Researchers at The Ohio State University have developed new software to aid in the development, evaluation and demonstration of safer autonomous, or driverless, vehicles.
Called the Vehicle-in-Virtual-Environment (VVE) method, it allows the testing of driverless cars in a perfectly safe environment, said Bilin Aksun-Guvenc, co-author of the study and a professor of mechanical and aerospace engineering at Ohio State.
Imagine a driverless car is placed in the middle of an empty parking lot. Although it is driving, it isn’t reacting to the real world, but to input from the software, which tells the car what the road looks like, and what cars, pedestrians and hazards it is meeting along the way.
“With our software, we’re able to make the vehicle think that it’s driving on actual roads while actually operating on a large open, safe test area,” said Aksun-Guvenc. “This ability saves time, money, and there is no risk of fatal traffic accidents.”
The study, published recently in the journal Sensors, found that by immersing self-driving machines in a virtual environment, the technique can help the car learn to avoid possible car collisions, increase pedestrian safety, and react to rare or extreme traffic events.
Although autonomous driving technologies have become a much more common sight on the road in the last few years, due to the sheer number of accidents these systems have caused, the way these technologies are tested deserves closer scrutiny, Aksun-Guvenc said.
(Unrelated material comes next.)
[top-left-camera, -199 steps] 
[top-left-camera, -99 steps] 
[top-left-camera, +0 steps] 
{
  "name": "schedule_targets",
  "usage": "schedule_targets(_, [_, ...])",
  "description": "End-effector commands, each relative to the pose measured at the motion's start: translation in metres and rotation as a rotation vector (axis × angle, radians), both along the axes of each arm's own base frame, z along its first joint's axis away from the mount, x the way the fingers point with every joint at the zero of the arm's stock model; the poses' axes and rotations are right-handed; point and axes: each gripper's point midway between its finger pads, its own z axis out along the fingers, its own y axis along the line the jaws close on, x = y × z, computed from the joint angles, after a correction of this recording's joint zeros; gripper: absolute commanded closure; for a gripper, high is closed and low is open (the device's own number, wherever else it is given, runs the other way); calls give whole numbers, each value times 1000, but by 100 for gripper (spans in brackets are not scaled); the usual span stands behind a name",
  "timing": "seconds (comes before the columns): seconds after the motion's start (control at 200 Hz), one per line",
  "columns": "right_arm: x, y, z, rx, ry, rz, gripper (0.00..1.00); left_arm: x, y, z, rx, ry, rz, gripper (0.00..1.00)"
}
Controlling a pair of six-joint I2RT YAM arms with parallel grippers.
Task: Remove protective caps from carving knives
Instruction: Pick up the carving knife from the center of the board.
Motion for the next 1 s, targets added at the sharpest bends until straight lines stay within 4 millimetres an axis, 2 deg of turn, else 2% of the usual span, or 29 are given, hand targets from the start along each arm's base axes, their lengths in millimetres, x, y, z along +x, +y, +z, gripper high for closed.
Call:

“Our future depends on being able to trust any and all road vehicles with our safety, so all of our research concepts pertain to working towards that goal,” said Aksun-Guvenc, who is also co-director of Ohio State’s Automated Driving Lab, a research group originally formed in 2014 to advance autonomous vehicle technologies.
Current approaches for demonstrating autonomous vehicle functions involve testing software and technology first in simulations and then on public roads. Yet this method essentially turns other road users into involuntary participants in these driving experiments, said Aksun-Guvenc, and such risks can make the entire development process costly, inefficient, and potentially unsafe for both drivers and pedestrians alike.
To overcome the limitations of these faulty assessments, researchers in this study replaced the output of high-resolution sensors in a real vehicle with simulated data to connect its controls to a highly realistic 3D environment, much like giving the machine a VR headset or virtual reality glasses. After feeding the data to the autonomous driving system’s computers and syncing the car’s real motions with the simulations’, researchers were able to show that it behaves as if the virtual environment were its true surroundings in real time.
But what makes their software especially powerful, said Levent Guvenc, co-author of the study and also co-director of the Automated Driving Lab, is the strength of how flexible their virtual environment can be. “When actual senses are replaced by virtual senses, the model can be easily changed to fit any kind of scenario,” said Guvenc.
Because the VVE method can be calibrated to maintain the properties of the real world while modeling rare events in the virtual environment, it could easily simulate extreme traffic scenarios, like someone jumping in front of a vehicle, to mundane ones like pedestrians waiting at a crosswalk, he said.
Additionally, with the help of a communication app for vehicle-to-pedestrian connectivity, the software can use Bluetooth to communicate between a pedestrian with a mobile phone and a phone in the test vehicle. The researchers had a pedestrian actually dart quickly across a simulated road a safe distance from the test vehicle. But the Bluetooth signal told the car that the person was darting right in front of it.
“The beauty of the method is that road users can share the same environment at the same time without being in the same location at all,” said Guvenc. And although generating these super-realistic environments can take time, he said the technological challenge of syncing different environments to use in real-time simulations is one challenge their team has solved.
The team has also filed a patent for the technology. In the future, Guvenc said he’d also like to see it be integrated into traffic guidelines made by groups such as The National Highway Traffic Safety Administration.
“We could see this technology becoming a staple in the industry in the next five or 10 years,” said Guvenc. “That’s why we’re focusing on building more applications for it.”
Other Ohio State co-authors were Xincheng Cao, Haochong Chen and Sukru Yaren Gelbal.